**Aim of the exercise**
Nothing but the lines holding the string "shirt" should appear in the answer. Copy them from the entries.

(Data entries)
____________
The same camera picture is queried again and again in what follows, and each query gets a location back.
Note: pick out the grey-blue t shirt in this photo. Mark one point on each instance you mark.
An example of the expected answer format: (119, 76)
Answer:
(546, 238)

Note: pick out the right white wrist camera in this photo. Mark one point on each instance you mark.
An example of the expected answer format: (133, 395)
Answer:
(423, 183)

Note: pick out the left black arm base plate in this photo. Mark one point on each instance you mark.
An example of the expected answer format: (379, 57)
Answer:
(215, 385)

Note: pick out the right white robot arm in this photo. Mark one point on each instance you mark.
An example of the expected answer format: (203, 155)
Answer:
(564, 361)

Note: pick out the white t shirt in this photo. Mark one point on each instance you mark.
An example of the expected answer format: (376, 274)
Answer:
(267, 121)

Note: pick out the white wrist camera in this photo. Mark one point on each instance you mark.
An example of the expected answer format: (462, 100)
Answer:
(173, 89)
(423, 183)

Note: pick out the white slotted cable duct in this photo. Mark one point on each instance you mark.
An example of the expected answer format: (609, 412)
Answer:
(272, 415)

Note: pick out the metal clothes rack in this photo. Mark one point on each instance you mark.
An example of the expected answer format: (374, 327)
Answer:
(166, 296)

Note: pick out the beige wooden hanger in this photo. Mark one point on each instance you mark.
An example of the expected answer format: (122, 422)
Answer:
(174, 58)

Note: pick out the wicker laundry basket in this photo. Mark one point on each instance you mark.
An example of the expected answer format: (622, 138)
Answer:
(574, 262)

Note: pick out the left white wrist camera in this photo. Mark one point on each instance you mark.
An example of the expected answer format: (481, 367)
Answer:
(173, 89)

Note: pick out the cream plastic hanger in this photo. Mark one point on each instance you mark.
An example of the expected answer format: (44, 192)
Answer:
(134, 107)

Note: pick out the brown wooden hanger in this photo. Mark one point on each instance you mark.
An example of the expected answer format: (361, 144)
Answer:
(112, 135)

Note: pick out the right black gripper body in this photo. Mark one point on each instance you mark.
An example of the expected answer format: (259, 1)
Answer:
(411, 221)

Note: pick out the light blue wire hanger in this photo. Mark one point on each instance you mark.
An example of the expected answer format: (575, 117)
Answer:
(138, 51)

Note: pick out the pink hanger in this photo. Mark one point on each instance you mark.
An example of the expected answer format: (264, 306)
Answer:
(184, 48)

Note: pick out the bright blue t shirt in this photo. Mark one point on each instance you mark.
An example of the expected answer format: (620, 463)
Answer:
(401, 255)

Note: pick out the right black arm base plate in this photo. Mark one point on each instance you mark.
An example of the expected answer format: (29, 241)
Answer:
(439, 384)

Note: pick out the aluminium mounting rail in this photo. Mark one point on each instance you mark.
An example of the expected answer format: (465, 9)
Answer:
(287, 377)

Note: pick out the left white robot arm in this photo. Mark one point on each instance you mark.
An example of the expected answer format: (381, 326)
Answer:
____________
**Answer for this exercise**
Note: pick out the grey-blue t shirt in this photo. Mark one point on each instance you mark.
Note: pick out the white t shirt in this photo. Mark one point on each instance you mark.
Note: pick out the bright blue t shirt in this photo. Mark one point on each instance you mark.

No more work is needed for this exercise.